Juvenile Ocular Myasthenia Gravis: Presentation and Outcome of a Large Cohort

Abstract

Background: Isolated ocular myasthenia gravis (MG) is sparingly common in children relative to adults, ranging from 71% to 93% of all children with MG.

Purpose: We aimed to characterize the ocular manifestations and outcomes in children with isolated ocular MG.

Methods: Medical records of consecutive 62 subjects less than 15 years of age with ocular MG, were retrospectively reviewed.

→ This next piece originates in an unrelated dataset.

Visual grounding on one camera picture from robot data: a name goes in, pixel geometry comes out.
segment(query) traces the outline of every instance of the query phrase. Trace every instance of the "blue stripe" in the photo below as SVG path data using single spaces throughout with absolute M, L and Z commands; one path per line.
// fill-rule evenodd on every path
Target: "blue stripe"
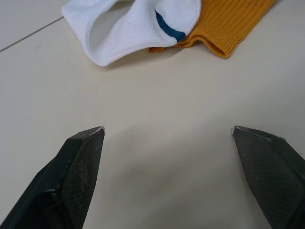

Demographic data, presenting ocular features, types and variabilities of duction limitation, MG confirmatory tests, types of and responses to treatment, and generalized MG conversion were reviewed.

Results: Mean age at onset and follow-up time were 49 months (range, one to 173 months) and 95 months (range, six to 226 months), respectively. Female-to-male ratio was 1.5:1. Initially, ptosis was found in 60 subjects (96.8%), while duction limitation was observed in 28 subjects (45.2%). Total ophthalmoparesis was the most common type of duction limitation. Variability of duction limitation was found in 68% of subjects during the follow-up. Pyridostigmine alone was the most common medication used (48.4%); ptosis was more responsive to therapy than duction limitation. Conversion to generalized MG occurred in 19.4% of subjects, with a mean interval to conversion of nine months after symptom onset. Most conversions (91.7%) occurred in the first two years.

Conclusions: Ptosis was more responsive to treatment than duction limitation. Thus other treatment modalities, as well as strabismic amblyopia screening, should be considered in children with prolonged duction limitation that is refractory to medication. In contrast with adults, a much lower proportion of children converted to generalized MG. This may explain the higher prevalence of isolated ocular MG among the juvenile population.

Keywords: Childhood; Juvenile; Ocular myasthenia gravis; Pediatric.